On Monday, Honduran President Juan Orlando Hernández was expected to appear in San Francisco to talk about his efforts to cede a chunk of his impoverished Central American nation to an international group of investors who want to create an autonomous, self-governing, libertarian paradise. There was one problem, however: His talk was part of a speaker series called Disrupting Democracy, which may be a better venue for someone like Rand Paul than the beneficiary of a military coup who won office using funds allegedly embezzled from the national social security system.
Hernández and his deputies skipped Disrupting Democracy due to “civil unrest,” according the event’s organizers. On Sunday, 8,000 protesters had marched through the capital city of Tegucigalpa calling for his ouster.
“Before we begin, I would like to apologize for some confused messaging,” said panelist Randy Hencken, who directs the Seasteading Institute, which promotes the creation of floating technoutopian nation-states and cosponsored the event. “Here in Silicon Valley, when we want to improve something, we say ‘disrupt,'” Hencken continued. “Nobody in Honduras approved or even knew about that whimsical title, which, when translated from English into Spanish, could easily be construed in a negative and unintended light.”
At least a dozen anti-Hernández protesters showed up oustide the event, which was held at the South of Market headquarters of Lincoln Labs, a tech incubator cofounded by a former Mitt Romney campaign staffer.
The first Disrupting Democracy event, held in May, featured Paul discussing the growth of “a new generation of voter engagement.” Any subject that appeals to both libertarians and techies appears to interest Lincoln Labs, which was founded in 2013 to serve “liberty advocates living in Silicon Valley”—”a forgotten community that felt ostracized with no home.” Other Lincoln Labs events include its Reboot conferences and hackathons focusing on the technology of political campaigning.
Everyone at Monday’s event seemed to agree that the Honduran scheme, known as Zones for Employment and Economic Development, or ZEDEs, now seemed imperiled—a discouraging turn, given Hernández’s close cooperation with antitax crusader Grover Norquist and high-ranking representatives of the libertarian Cato and Hayek Institutes.

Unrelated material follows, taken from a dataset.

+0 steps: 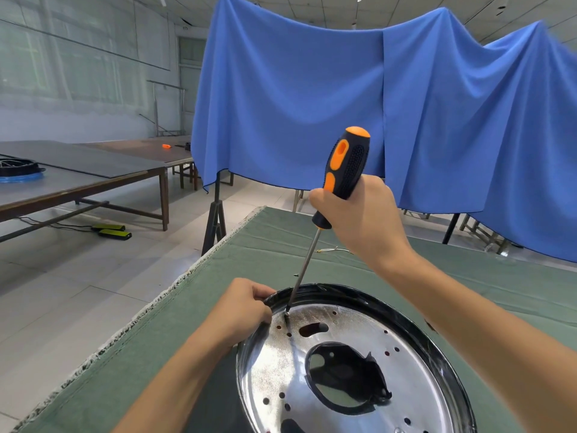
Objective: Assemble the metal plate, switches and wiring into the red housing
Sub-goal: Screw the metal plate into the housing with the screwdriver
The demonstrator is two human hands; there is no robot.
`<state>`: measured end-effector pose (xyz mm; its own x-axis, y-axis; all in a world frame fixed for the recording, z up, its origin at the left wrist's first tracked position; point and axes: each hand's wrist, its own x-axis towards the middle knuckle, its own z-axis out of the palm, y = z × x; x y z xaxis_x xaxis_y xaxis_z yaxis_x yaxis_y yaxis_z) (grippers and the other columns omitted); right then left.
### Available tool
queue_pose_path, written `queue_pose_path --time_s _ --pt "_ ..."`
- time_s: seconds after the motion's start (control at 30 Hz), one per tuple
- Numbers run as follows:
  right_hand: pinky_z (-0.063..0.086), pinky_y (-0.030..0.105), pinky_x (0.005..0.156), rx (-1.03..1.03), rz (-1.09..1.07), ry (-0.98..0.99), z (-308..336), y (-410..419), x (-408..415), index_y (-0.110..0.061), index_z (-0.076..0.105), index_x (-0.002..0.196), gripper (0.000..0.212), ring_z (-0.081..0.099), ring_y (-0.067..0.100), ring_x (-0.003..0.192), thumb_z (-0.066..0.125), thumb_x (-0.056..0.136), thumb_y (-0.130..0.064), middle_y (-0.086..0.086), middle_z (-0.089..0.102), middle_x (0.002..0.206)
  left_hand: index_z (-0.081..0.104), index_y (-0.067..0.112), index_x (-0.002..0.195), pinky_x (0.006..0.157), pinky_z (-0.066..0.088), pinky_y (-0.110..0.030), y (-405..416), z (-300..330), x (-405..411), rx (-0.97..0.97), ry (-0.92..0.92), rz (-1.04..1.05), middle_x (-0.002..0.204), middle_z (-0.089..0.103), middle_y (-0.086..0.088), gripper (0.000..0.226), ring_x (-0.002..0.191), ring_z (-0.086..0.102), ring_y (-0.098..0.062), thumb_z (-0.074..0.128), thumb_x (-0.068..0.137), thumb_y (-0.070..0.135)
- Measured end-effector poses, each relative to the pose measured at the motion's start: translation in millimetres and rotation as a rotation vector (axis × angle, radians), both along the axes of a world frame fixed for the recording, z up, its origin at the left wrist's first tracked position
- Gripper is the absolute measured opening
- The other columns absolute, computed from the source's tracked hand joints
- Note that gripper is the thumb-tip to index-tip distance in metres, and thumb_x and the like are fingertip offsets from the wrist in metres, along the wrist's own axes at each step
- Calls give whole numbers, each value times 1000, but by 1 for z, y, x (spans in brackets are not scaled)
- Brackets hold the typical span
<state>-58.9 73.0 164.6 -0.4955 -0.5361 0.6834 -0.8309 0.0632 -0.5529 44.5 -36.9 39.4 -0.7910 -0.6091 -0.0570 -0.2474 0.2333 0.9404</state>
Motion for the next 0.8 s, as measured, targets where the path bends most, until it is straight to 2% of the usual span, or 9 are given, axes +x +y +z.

Yet the seasteaders were undeterred, even emboldened. If Honduras didn’t want to create a Hong-Kong style city on its coast, maybe it would host a floating city in its territorial waters. “That gets rid of complaints of ceding over large portions of land,” noted Seasteading Institute member Mike Doty, who had a long gray beard and a pirate-skull-patterned bandanna. “On the Pacific side, there’s a large bay there…They’ve done the engineering studies, the feasibility studies. We’re pretty far along.”
One thing that can never be disrupted, it seems, is the vision of a technolibertarian.